INSTRUCTIONS TO FOLLOW> In the data below, find every line with the word "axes" and copy it out.

GIVEN DATA>
□ □ □ □ □
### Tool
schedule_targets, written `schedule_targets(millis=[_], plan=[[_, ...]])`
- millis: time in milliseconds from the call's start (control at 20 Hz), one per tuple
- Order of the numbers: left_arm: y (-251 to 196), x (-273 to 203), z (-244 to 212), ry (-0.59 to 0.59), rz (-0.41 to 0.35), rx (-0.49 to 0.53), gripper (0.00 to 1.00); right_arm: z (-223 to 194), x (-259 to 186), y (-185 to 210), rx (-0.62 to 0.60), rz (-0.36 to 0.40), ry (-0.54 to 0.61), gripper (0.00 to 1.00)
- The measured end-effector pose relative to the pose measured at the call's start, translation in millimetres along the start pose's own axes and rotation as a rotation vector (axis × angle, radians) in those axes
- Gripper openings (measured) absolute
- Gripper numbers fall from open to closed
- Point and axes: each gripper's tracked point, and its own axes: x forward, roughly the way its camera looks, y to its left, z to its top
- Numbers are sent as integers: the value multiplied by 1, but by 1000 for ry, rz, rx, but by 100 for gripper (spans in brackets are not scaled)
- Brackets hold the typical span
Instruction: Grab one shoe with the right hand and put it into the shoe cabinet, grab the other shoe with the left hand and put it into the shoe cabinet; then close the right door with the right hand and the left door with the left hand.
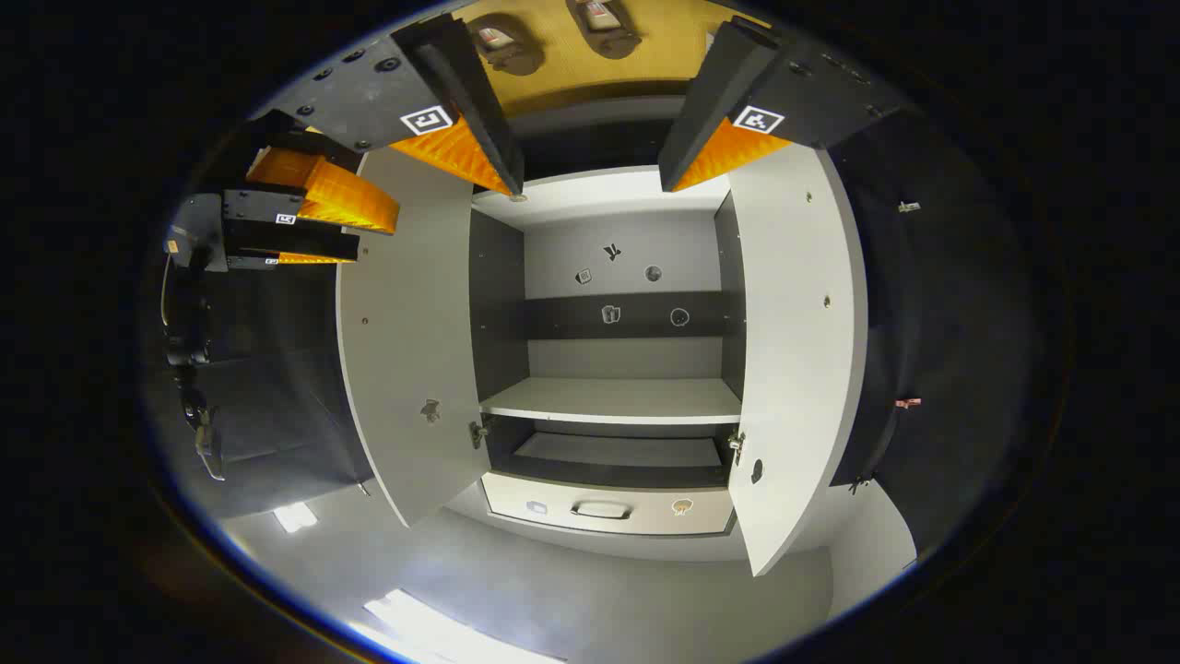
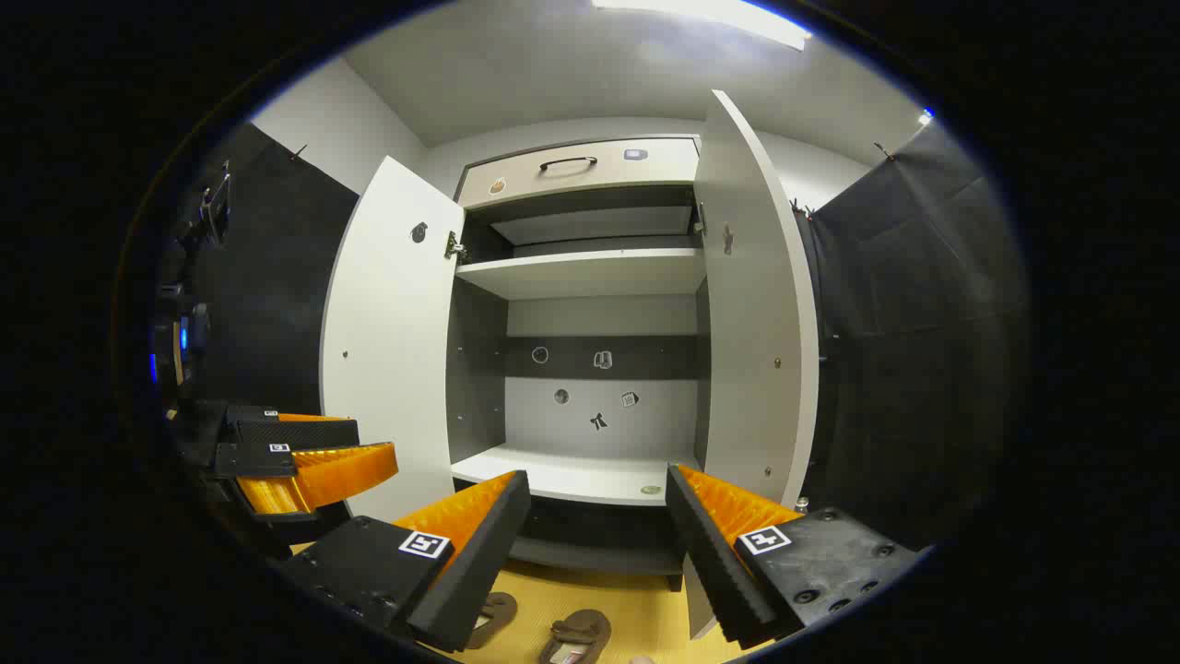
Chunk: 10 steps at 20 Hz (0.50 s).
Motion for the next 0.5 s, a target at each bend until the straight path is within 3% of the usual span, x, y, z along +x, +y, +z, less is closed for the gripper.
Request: schedule_targets(millis=[500], plan=[[-9,-1,-2,-3,-43,16,91,9,-4,-3,-7,-19,-23,98]])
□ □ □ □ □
WRITTEN SOLUTION>
- The measured end-effector pose relative to the pose measured at the call's start, translation in millimetres along the start pose's own axes and rotation as a rotation vector (axis × angle, radians) in those axes
- Point and axes: each gripper's tracked point, and its own axes: x forward, roughly the way its camera looks, y to its left, z to its top

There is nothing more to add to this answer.